Have a look at the nice videos from Robert Feranec (FEDEVEL). They are made with Altium Designer but most of the tips apply to CircuitStudio as well.
Aspecially : TIP #006: Always create specific schematic symbol for every component type
Peter and batuu, thanks for your answers. I do take your points about using and later swapping dummy components, and that is greatly facilitated if the wires don't disappear. Though it also supposes that it's unambiguous how the replacement component wires up. Even replacing a diode or polarized cap could result in a mistake, I fear.
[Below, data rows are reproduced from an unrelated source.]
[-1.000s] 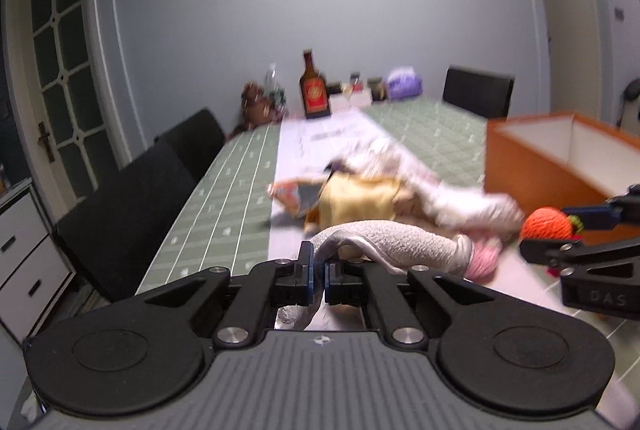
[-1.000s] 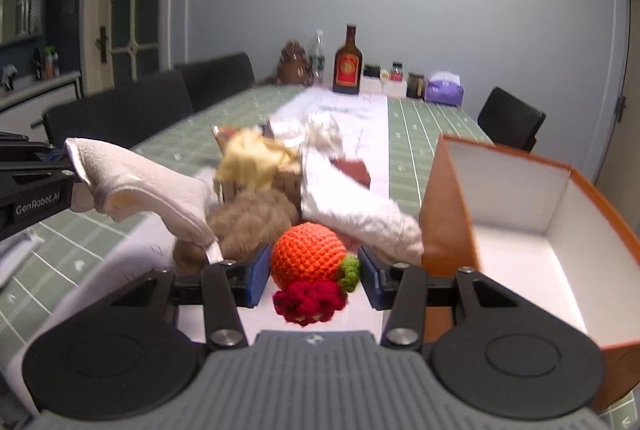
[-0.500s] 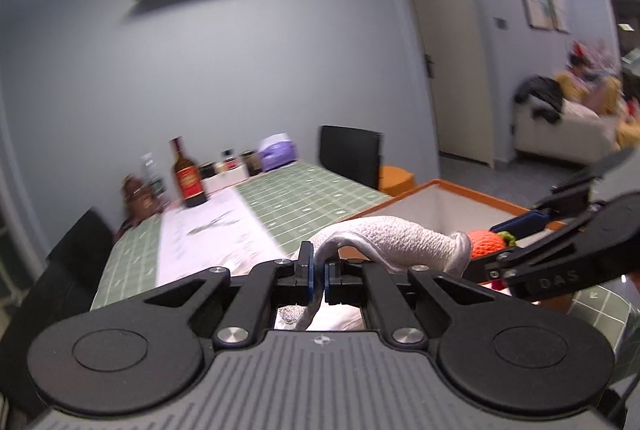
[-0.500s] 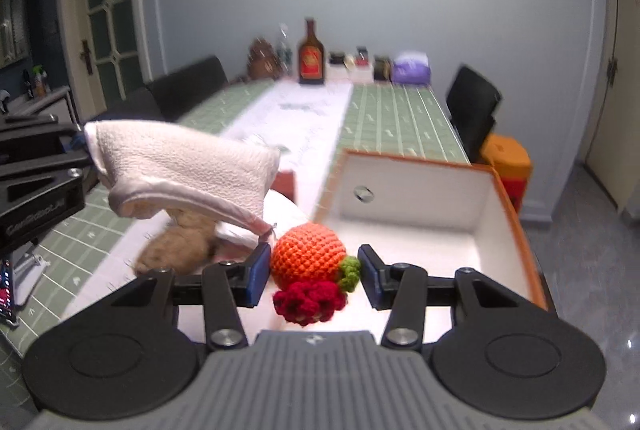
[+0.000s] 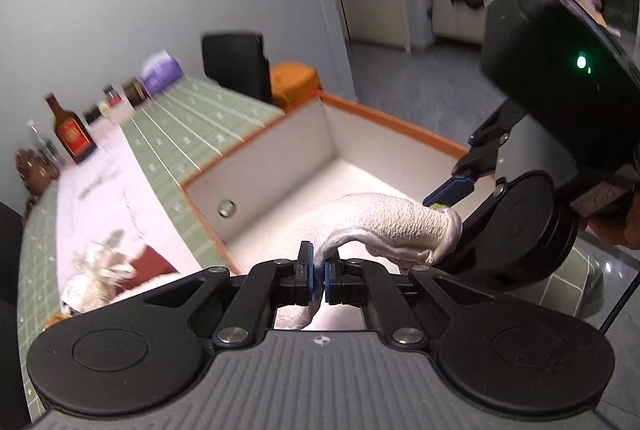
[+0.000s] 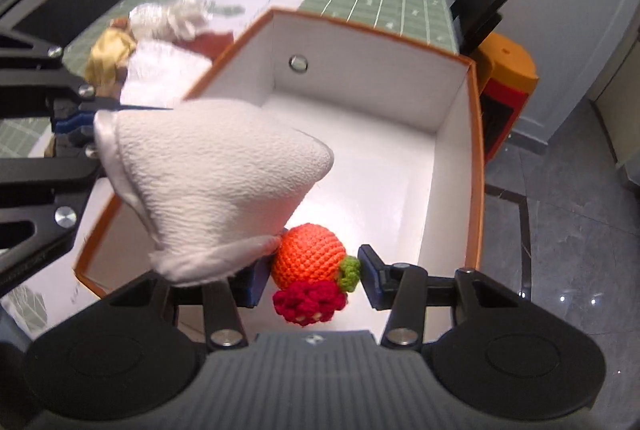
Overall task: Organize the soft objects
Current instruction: 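Carry white towel and strawberry into the orange box with both grippers, then open both grippers to drop towel and strawberry in the box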
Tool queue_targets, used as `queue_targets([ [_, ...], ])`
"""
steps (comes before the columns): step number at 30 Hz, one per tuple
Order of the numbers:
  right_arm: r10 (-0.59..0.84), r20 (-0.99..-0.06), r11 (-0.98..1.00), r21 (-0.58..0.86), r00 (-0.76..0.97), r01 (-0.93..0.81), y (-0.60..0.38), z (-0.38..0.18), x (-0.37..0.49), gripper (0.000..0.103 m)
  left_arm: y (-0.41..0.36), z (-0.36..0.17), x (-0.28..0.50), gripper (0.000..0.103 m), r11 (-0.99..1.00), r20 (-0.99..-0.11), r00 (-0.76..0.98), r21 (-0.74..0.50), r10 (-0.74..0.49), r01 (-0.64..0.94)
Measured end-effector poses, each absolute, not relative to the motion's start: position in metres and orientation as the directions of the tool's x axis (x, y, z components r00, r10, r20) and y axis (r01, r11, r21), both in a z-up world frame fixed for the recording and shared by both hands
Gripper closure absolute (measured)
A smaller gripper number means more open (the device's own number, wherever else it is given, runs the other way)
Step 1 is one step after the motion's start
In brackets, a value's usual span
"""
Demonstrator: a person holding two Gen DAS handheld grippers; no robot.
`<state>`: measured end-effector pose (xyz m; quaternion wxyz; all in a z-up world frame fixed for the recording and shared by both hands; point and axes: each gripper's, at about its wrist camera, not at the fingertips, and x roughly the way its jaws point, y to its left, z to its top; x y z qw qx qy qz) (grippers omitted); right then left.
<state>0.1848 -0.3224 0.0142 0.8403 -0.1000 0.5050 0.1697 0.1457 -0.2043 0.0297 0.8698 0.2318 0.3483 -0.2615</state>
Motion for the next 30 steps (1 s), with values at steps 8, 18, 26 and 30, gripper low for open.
queue_targets([
  [8,0.200,-0.936,0.885,0.045,0.290,-0.463,-0.331,-0.003,0.208,0.056,-0.225,0.007,0.182,0.098,0.742,-0.873,0.420,0.107,-0.249,0.662],
  [18,0.183,-0.959,0.871,0.057,0.216,-0.487,-0.330,-0.018,0.223,0.056,-0.224,-0.006,0.204,0.097,0.744,-0.926,0.309,0.048,-0.217,0.667],
  [26,0.138,-0.972,0.871,0.027,0.192,-0.491,-0.325,-0.020,0.221,0.055,-0.214,-0.004,0.209,0.075,0.755,-0.927,0.278,-0.008,-0.252,0.656],
  [30,0.122,-0.971,0.874,0.006,0.208,-0.486,-0.324,-0.009,0.215,0.050,-0.203,0.007,0.205,0.069,0.759,-0.914,0.282,-0.041,-0.291,0.649],
])
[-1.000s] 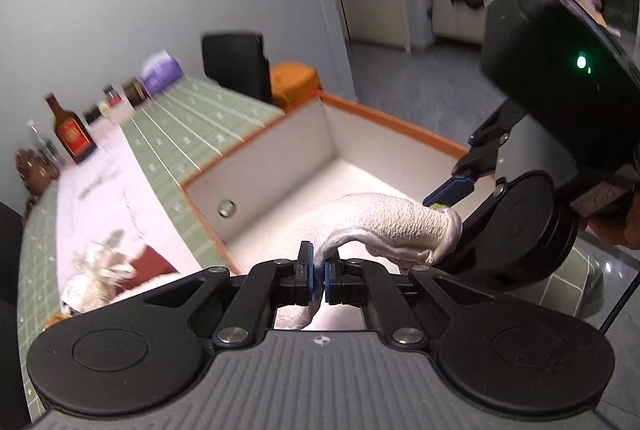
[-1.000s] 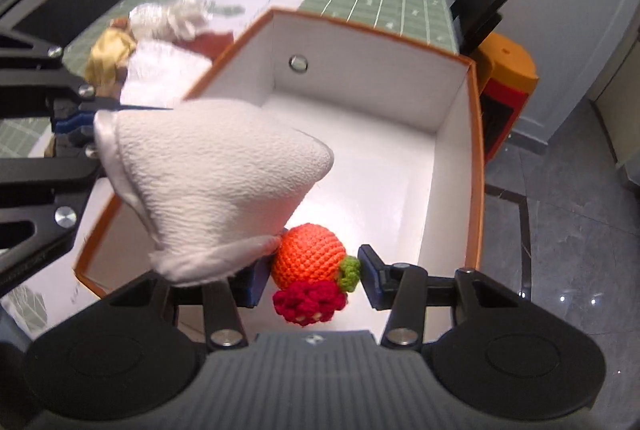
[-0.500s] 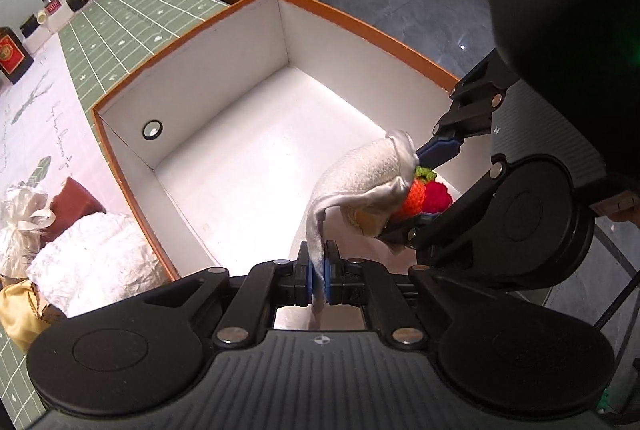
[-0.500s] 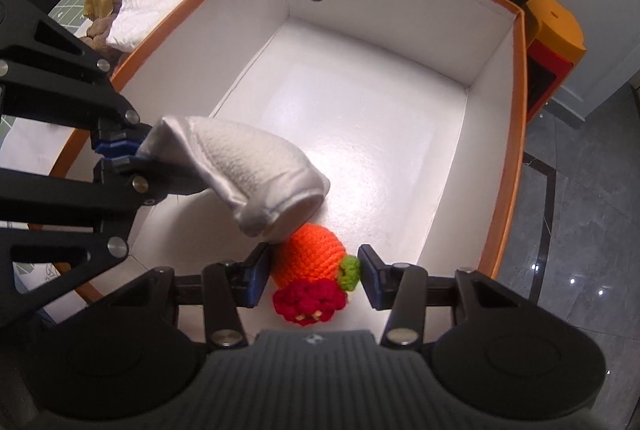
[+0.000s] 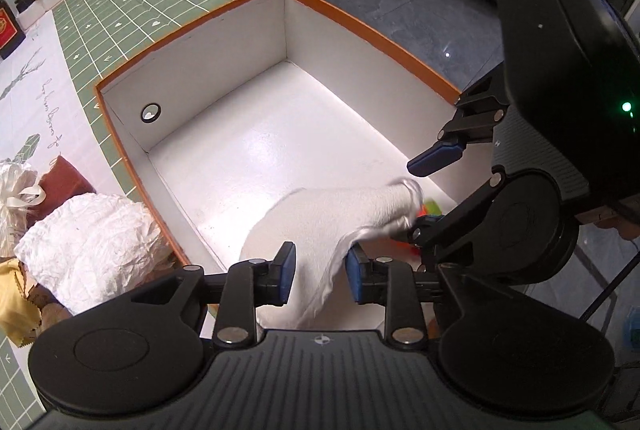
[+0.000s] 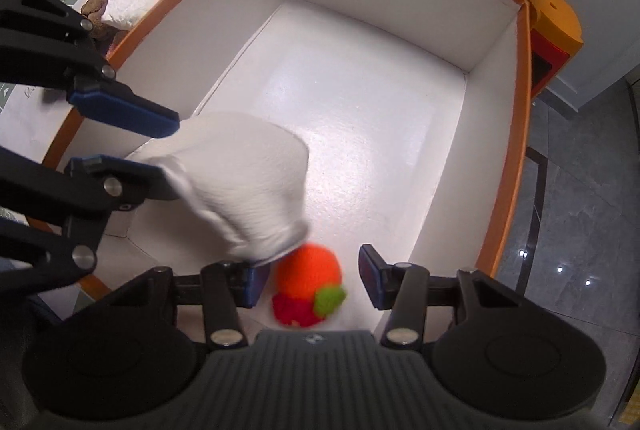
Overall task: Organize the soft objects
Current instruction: 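Open both grippers to drop towel and strawberry in the box, then grasp brown fuzzy towel with left gripper while right gripper grasps pink crocheted ball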
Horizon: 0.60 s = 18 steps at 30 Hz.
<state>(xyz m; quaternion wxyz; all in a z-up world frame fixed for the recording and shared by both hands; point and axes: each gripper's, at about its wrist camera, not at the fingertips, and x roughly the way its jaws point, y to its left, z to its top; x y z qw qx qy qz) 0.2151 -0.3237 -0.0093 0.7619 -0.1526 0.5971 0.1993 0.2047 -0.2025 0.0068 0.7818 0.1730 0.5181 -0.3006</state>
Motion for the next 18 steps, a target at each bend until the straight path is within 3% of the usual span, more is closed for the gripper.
queue_targets([
  [1,0.116,-0.969,0.876,-0.002,0.216,-0.482,-0.324,-0.006,0.213,0.045,-0.199,0.010,0.203,0.069,0.759,-0.910,0.286,-0.046,-0.300,0.649],
  [8,0.098,-0.936,0.910,-0.053,0.338,-0.412,-0.320,0.027,0.196,0.044,-0.155,0.047,0.180,0.069,0.778,-0.837,0.379,-0.086,-0.396,0.622],
  [13,0.161,-0.867,0.934,-0.020,0.472,-0.356,-0.303,0.051,0.173,0.043,-0.103,0.072,0.154,0.069,0.817,-0.721,0.535,-0.074,-0.440,0.572],
  [18,0.207,-0.763,0.941,-0.017,0.613,-0.338,-0.265,0.067,0.148,0.038,-0.043,0.086,0.123,0.069,0.894,-0.583,0.719,-0.028,-0.379,0.448],
])
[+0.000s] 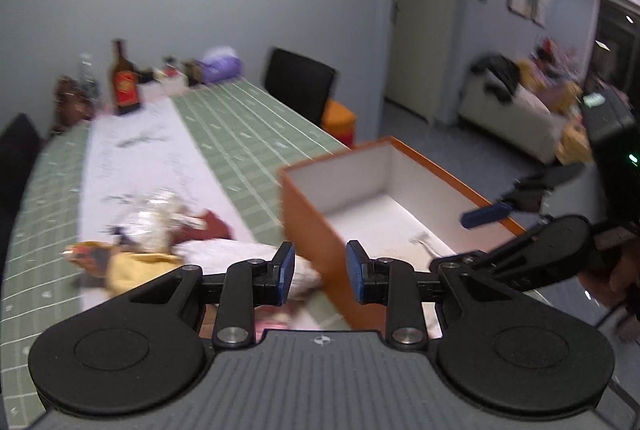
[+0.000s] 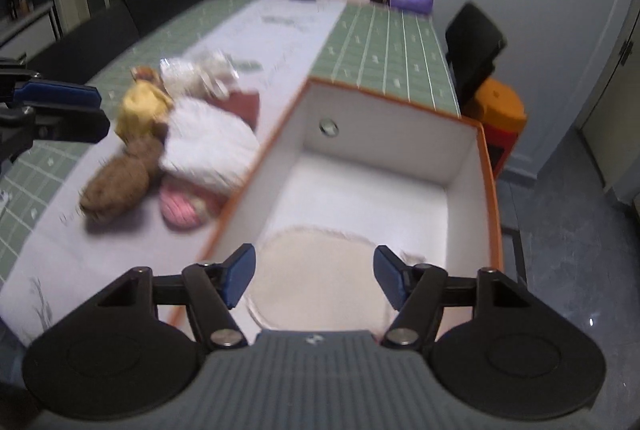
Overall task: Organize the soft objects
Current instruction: 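Grasp brown fuzzy towel with left gripper while right gripper grasps pink crocheted ball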
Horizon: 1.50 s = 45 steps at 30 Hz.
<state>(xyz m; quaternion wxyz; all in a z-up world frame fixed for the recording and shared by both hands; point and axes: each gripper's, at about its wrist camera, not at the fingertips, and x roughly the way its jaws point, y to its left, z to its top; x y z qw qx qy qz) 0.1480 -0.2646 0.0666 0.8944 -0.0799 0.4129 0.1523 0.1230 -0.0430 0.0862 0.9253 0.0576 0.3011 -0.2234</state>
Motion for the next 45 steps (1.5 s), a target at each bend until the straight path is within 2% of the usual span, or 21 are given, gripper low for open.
queue_targets([
  [3,0.272,-0.715,0.926,0.013,0.644,-0.377,-0.236,0.070,0.136,0.038,-0.012,0.083,0.109,0.069,0.927,-0.529,0.782,-0.027,-0.331,0.374],
  [7,0.344,-0.641,0.909,0.046,0.686,-0.413,-0.197,0.065,0.119,0.034,0.023,0.067,0.096,0.068,0.952,-0.513,0.807,-0.073,-0.293,0.299],
  [9,0.376,-0.600,0.904,0.070,0.706,-0.422,-0.177,0.056,0.110,0.033,0.038,0.056,0.089,0.057,0.954,-0.490,0.820,-0.100,-0.295,0.283],
  [10,0.384,-0.585,0.904,0.082,0.714,-0.419,-0.169,0.050,0.107,0.033,0.044,0.050,0.086,0.056,0.956,-0.486,0.825,-0.109,-0.290,0.272],
  [15,0.313,-0.548,0.943,0.081,0.776,-0.323,-0.141,0.009,0.100,0.033,0.059,0.018,0.082,0.054,0.973,-0.496,0.837,-0.104,-0.231,0.206],
  [16,0.296,-0.548,0.950,0.084,0.782,-0.301,-0.137,0.000,0.099,0.034,0.065,0.007,0.078,0.051,0.977,-0.493,0.843,-0.092,-0.214,0.194],
  [18,0.257,-0.541,0.963,0.074,0.801,-0.259,-0.132,-0.014,0.097,0.035,0.070,-0.012,0.075,0.029,0.982,-0.493,0.850,-0.089,-0.187,0.164],
  [20,0.228,-0.546,0.971,0.063,0.806,-0.233,-0.127,-0.026,0.094,0.035,0.077,-0.029,0.075,0.027,0.982,-0.509,0.841,-0.119,-0.185,0.144],
  [23,0.234,-0.569,0.970,0.076,0.789,-0.232,-0.122,-0.042,0.095,0.035,0.082,-0.046,0.076,0.018,0.977,-0.524,0.825,-0.148,-0.211,0.156],
  [33,0.181,-0.605,0.976,0.016,0.775,-0.216,-0.115,-0.061,0.111,0.033,0.065,-0.060,0.105,0.014,0.971,-0.557,0.798,-0.092,-0.233,0.219],
  [38,0.162,-0.611,0.976,-0.016,0.775,-0.217,-0.114,-0.066,0.119,0.032,0.044,-0.066,0.121,0.014,0.972,-0.568,0.804,0.027,-0.176,0.232],
  [45,0.153,-0.633,0.970,-0.048,0.759,-0.236,-0.110,-0.076,0.131,0.032,0.026,-0.074,0.138,0.013,0.962,-0.591,0.795,0.114,-0.135,0.247],
])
However let's assume that's the more robust way to go.
The bigger picture, I guess, is that I am at the beginning of a bit of a CS-specific learning curve regarding the entire library system, in order to understand what moves are easy, and what moves are hard or tedious, within which context my original questions and others would be better illuminated. The more I look into this, the larger that learning curve appears. I am doubtless not alone in puzzling about the library system -- I would think that a comprehensive overview and tutorial on that system would be a boon to new users. (I am not at all new to component libraries, just CS's scheme.)
I already see that there are multiple different types of libraries, apparently global ones, ones local to a project, integrated ones, not-integrated ones, and somehow the integrated ones have some relationship to the not-integrated ones. And then there's the Vault with its ability to deliver components from an (or more than one?) online repository. But then does use of a Vault component result in some local data, or does a schematic/PCB always have to refer to the cloud?
And inevitably one will end up making one's own components, and perhaps that's easier starting with an existing component. But apparently the most-readily provided components, those from the Vault, are not good candidates for copy-and-customize because, as mentioned by Peter and elsewhere, they revert to pre-modified state under some mysterious conditions that lack an explanation.
Then again maybe it's a good idea to skip the Vault altogether and use plain old dependable not-entangled-with-the-cloud libraries downloadable from https://designcontent.live.altium.com/ ... where there are around 600 libraries to choose from... which apparently have to be downloaded individually, and there seems to be no unified database of the entire thing.
No doubt once you understand all corners of this sprawling and disjointed library landscape an efficient path can be found. But getting to that point of understanding seems more daunting than it needs to be.
Workflows are really dependent upon the person using the software, especially with ECAD, where for some reason, the workflows are sometimes mind-numbingly bad. My advice would be to avoid the vault and create your own components and libraries and get good at creating them efficiently. Using other's components can be an error prone practice for a variety of reasons. The learning curve is certainly steep for any ECAD but if you stick with it for a few days you'll start gaining some traction. Good luck!
If you have any particular questions regarding component creation let me know and I'll try to address them.
Hi folks. I'm looking for some hints on how to use CircuitStudio to develop schematics without having to commit to very specific components prematurely.
I often want to design the approximate schematic first, for example including resistors and capacitors whose values I haven't calculated yet, and certainly haven't decided on a package/footprint, let alone a supplier. All the tutorials I've seen so far place very specific components immediately, which is not what I want.
So I guess this amounts to the following questions about a workflow for this iterative process:
1. How do I place a generic component, be it a passive whose value I don't yet know, or an IC whose package I haven't decided.
2. How do I later set the value of the generic component.
3. How do I later still set the package, and then specific part number?
4. Even later, how do I change any of the above?